Given information
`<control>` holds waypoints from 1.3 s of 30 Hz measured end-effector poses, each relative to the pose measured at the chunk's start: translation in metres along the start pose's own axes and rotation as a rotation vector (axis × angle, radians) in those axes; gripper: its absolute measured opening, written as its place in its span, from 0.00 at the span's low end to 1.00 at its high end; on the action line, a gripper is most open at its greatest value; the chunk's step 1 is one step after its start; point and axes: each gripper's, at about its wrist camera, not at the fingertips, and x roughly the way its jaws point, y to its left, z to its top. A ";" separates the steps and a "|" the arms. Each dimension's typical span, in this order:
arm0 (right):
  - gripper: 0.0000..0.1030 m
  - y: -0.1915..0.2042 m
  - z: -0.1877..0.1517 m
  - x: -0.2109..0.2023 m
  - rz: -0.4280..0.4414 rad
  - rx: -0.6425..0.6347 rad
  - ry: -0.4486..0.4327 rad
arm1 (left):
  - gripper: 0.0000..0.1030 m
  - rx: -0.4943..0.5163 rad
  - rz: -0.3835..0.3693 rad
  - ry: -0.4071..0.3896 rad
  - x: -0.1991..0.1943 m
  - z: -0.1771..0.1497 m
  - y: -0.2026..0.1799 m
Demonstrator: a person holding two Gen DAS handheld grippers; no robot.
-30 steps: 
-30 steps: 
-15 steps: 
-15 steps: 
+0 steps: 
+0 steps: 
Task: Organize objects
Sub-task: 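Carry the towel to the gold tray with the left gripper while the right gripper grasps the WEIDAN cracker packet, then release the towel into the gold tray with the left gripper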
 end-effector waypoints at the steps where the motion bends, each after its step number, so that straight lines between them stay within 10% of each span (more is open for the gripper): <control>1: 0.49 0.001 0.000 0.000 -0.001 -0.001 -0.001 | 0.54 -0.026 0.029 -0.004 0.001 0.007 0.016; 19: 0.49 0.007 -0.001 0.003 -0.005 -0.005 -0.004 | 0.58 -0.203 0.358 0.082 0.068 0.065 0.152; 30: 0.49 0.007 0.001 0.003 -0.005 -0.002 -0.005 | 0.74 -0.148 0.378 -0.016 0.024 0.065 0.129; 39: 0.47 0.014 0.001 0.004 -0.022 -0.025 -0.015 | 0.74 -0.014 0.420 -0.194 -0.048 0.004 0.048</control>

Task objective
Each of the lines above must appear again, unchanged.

Answer box
`<control>` holds waypoints from 1.3 s of 30 Hz measured end-effector poses, each relative to the pose measured at the chunk's start: translation in metres along the start pose's own axes and rotation as a rotation vector (axis × angle, radians) in those axes; gripper: its absolute measured opening, written as its place in its span, from 0.00 at the span's low end to 1.00 at its high end; on the action line, a gripper is most open at its greatest value; the chunk's step 1 is one step after its start; point and axes: each gripper's, at about its wrist camera, not at the fingertips, and x roughly the way its jaws point, y to its left, z to its top. A ";" separates the steps and a "|" the arms. Each dimension's typical span, in this order:
arm0 (right):
  - gripper: 0.0000..0.1030 m
  - y: -0.1915..0.2042 m
  - z: -0.1877..0.1517 m
  - x: -0.2109..0.2023 m
  - rz: -0.4280..0.4414 rad
  - rx: -0.6425..0.6347 rad
  - ry: -0.4486..0.4327 rad
arm1 (left):
  - gripper: 0.0000..0.1030 m
  - rx: -0.4943..0.5163 rad
  - rz: -0.3835..0.3693 rad
  - ry: -0.4071..0.3896 rad
  - x: -0.1991..0.1943 m
  - z: -0.1771..0.1497 m
  - y: -0.2026..0.1799 m
Demonstrator: a person holding two Gen DAS handheld grippers; no robot.
-30 steps: 
-30 steps: 
-15 steps: 
-15 steps: 
+0 steps: 
+0 steps: 
Task: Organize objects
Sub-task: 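Carry the towel to the gold tray with the left gripper while the right gripper grasps the WEIDAN cracker packet, then release the towel into the gold tray with the left gripper
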 end-effector waypoints at the steps where the motion bends, each after its step number, so that straight lines between them stay within 10% of each span (more is open for the gripper): <control>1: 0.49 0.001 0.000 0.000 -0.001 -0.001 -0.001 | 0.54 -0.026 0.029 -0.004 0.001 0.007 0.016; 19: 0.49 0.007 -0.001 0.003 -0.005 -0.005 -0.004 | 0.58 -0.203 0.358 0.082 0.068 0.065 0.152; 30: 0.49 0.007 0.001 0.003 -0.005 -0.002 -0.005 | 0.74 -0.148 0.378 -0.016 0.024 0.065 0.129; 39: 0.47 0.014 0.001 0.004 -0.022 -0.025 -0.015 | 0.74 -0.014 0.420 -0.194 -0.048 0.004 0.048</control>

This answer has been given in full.